Hello Bye Bye, Bitters readers! I’m Jessica from Faith Permeating Life, and I’ve been married for 2+ years to my wonderful husband, Mike. Helena asked me to talk about how my faith played a role in planning for our wedding.
Mike and I are kind of weird. I think people have trouble putting us into a box sometimes. For example, we’re both practicing Catholics, so naturally, we had a Catholic wedding Mass. But we threw out all of the traditional readings, picked a priest with a tendency to swear, and were each walked down the aisle by both of our parents.
Let’s back up.
Mike proposed to me on Holy Thursday, which is the Thursday before Easter, when we remember how Jesus had the Last Supper with his disciples and washed each of their feet as a model of how to serve one another in love. There’s a song called “The Servant Song” (you can find lyrics here if you’re so inclined) that we often sing in the Catholic church on Holy Thursday, and Mike used this song as his proposal, concluding by talking about how he and I would serve each other for the rest of our lives just like Jesus did.
Oh, I know. I caught a good one.
We knew we wanted to use that song during the wedding, but I don’t think we consciously decided to have a theme of “service” for the whole wedding until we sat down to try to pick out the readings.
Catholic Masses have three Scripture readings: one from the Old Testament, one from the New Testament (usually from Paul’s letters), and one from the Gospels. After our first meeting with the priest, he sent us home with a book of traditional wedding readings.
Mike and I read through them and agreed that none of them resonated with how we wanted our marriage to be. It’s understandable that there’s not a lot to pick from, since most of weddings recorded in the Bible were back when women were property to be handed off from father to husband, and they were expected to be submissive and obedient to their new “master.” Not exactly the model we were going for.
We eventually settled on these readings:
- Deuteronomy 6:4–9 Also known as the shema or “Hear, O Israel,” it’s a prayer central to the Jewish faith, and we wanted to honor Judaism as the root of our Christian faith, just as we wanted our Christian faith to be the root of our marriage.
- 1 Corinthians 12:4–13 This verse talks about how all of the members of the Christian community have different gifts to offer but are working for a common purpose. We wanted to acknowledge that Mike and I would each be bringing different gifts and strengths to our marriage, something that has remained very important to us in the time we’ve been married.
- John 13:1–15 This is the Gospel story of Jesus washing his disciples’ feet on Holy Thursday. It ends thus, “If I then, the Lord and the Teacher, washed your feet, you also ought to wash one another’s feet. For I gave you an example that you also should do as I did to you.”
We also chose, rather than processing out to some background music, to join everyone in singing the song “We Are Called,” which has the chorus, “We are called to act with justice; we are called to love tenderly; we are called to serve one another, and walk humbly with God.”
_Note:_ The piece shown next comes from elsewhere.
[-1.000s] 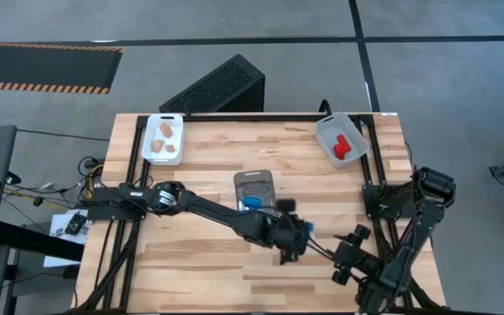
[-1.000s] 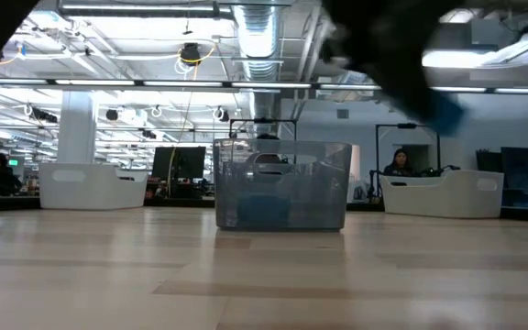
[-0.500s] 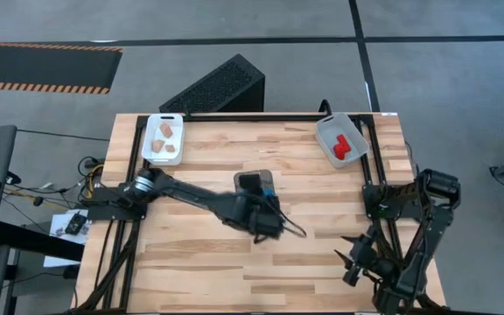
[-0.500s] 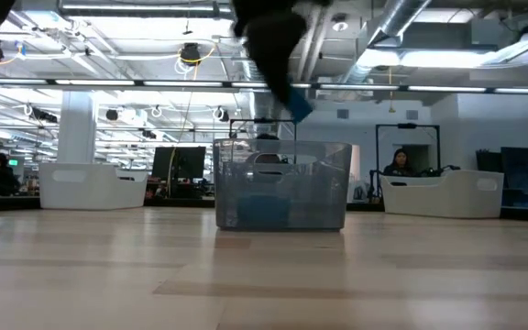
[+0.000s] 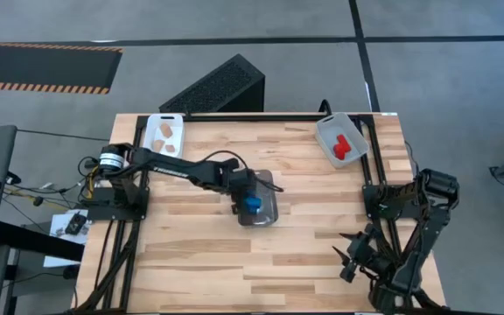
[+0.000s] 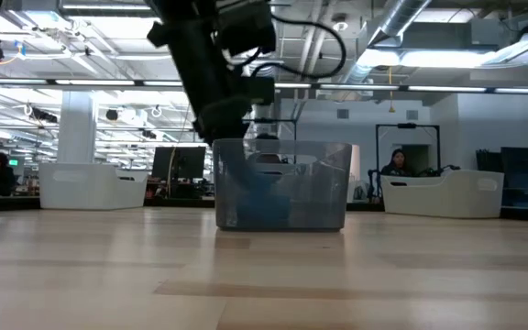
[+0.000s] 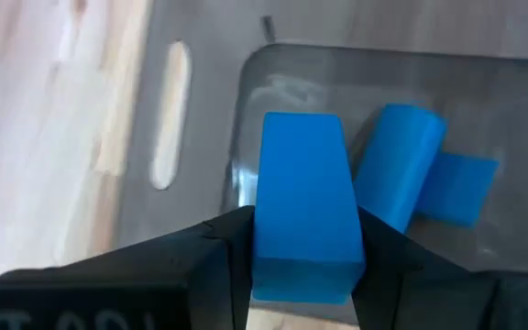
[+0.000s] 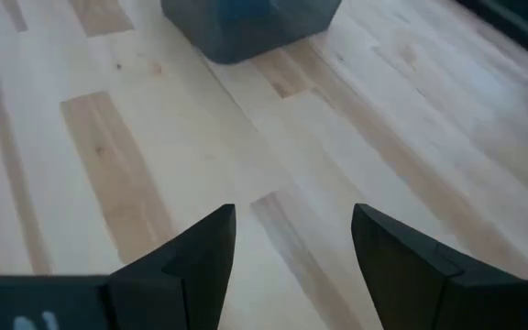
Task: Sort & place blocks by color
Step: Put the blue block into the black bin, then return to Home Position
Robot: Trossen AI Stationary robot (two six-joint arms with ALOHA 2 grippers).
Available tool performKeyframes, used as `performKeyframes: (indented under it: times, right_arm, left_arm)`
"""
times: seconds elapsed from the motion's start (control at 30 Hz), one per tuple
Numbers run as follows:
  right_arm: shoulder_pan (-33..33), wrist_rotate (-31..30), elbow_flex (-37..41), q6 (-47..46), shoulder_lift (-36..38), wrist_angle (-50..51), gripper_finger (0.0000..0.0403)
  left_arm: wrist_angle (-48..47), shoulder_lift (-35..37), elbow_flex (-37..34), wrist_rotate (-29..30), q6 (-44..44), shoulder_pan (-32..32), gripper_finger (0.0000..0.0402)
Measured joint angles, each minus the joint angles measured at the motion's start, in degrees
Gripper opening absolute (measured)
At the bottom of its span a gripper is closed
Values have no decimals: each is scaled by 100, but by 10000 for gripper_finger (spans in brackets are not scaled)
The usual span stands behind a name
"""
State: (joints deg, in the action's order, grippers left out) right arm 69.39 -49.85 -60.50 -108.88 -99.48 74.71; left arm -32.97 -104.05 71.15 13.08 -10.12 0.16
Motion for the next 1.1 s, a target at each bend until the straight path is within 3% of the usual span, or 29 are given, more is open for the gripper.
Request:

At our reception, one of our guests (a friend’s mother’s husband) came up to us and said that he was a very traditional Catholic and that he usually disapproved of anything deviating from the traditional wedding readings, but that he had been incredibly touched by the message of serving one another that we’d woven into our ceremony. That was probably the highest compliment we could have gotten in how we’d planned our wedding.
Mike and I approached planning for our wedding the same way we approach our marriage and our faith: We don’t play by other people’s rules about what’s “traditional” or “correct.” We just put our focus on God, love, and service and let everything else fall in place.